Un dénouement attendu pour le PASTEF et Ousmane Sonko
Cette décision présidentielle met un terme à plusieurs jours d’incertitude et de spéculations intenses. Pour Ousmane Sonko et les partisans du PASTEF, cet acte symbolise l’aboutissement d’un processus législatif suivi de très près. L’officialisation de la réforme intervient après une semaine de suspense, dissipant les doutes qui planaient sur la mise en œuvre effective de ce projet de loi.
Le dossier avait cristallisé les tensions, provoquant des joutes oratoires et des analyses divergentes au sein de la classe politique et de la société civile. Les controverses juridiques qui entouraient cette modification législative semblent désormais s’apaiser avec l’entrée en vigueur de la loi n°11/2026.

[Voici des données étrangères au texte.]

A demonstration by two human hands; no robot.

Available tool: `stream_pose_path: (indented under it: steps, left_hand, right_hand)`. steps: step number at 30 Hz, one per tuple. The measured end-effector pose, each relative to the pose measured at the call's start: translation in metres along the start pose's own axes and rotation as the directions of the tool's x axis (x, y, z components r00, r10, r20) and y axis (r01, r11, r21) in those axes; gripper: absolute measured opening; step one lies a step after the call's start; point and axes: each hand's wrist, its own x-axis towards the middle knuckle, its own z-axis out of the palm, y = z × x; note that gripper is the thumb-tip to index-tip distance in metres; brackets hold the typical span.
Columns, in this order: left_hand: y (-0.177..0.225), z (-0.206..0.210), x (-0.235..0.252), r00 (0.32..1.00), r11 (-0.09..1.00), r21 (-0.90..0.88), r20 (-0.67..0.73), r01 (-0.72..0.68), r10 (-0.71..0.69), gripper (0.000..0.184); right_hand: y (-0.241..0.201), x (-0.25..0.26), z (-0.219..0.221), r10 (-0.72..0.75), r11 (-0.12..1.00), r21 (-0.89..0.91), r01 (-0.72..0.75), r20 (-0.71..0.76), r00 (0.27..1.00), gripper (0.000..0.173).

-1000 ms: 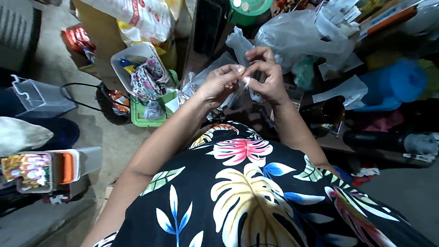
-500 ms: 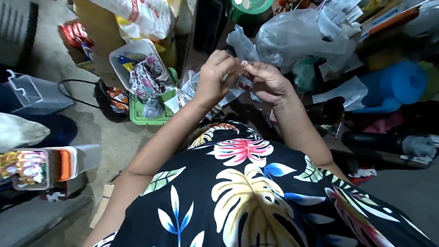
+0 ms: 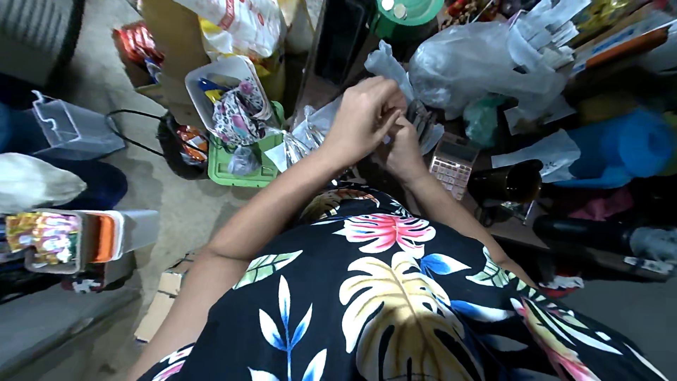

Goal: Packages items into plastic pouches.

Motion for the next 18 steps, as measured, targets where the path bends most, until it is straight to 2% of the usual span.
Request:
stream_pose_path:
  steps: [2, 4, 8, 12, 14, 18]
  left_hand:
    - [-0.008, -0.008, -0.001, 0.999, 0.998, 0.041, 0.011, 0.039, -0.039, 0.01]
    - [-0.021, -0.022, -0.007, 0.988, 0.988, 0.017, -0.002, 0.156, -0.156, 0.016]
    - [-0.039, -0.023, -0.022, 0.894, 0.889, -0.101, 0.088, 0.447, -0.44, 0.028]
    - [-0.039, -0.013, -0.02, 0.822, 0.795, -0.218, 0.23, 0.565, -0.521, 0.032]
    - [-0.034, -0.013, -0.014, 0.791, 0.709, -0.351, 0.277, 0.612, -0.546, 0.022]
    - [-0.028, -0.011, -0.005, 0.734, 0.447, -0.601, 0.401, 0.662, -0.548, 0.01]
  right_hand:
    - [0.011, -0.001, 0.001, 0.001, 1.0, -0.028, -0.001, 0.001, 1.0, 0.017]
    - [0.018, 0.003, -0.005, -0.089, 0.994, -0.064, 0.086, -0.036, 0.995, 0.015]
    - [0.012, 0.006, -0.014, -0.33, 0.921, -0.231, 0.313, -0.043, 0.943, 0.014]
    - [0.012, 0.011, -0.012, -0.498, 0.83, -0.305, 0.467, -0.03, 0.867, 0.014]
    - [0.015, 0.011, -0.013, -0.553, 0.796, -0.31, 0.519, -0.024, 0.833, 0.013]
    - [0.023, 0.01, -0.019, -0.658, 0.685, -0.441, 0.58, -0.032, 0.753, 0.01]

Les enjeux d’une réforme majeure
En signant ce décret, les autorités ouvrent une nouvelle phase dans l’organisation démocratique du pays. Bien que la signature du chef de l’État clôture le volet administratif de cette réforme, les répercussions de ce nouveau Code électoral au Sénégal continueront sans doute d’animer les échanges entre les différents acteurs politiques dans les semaines à venir.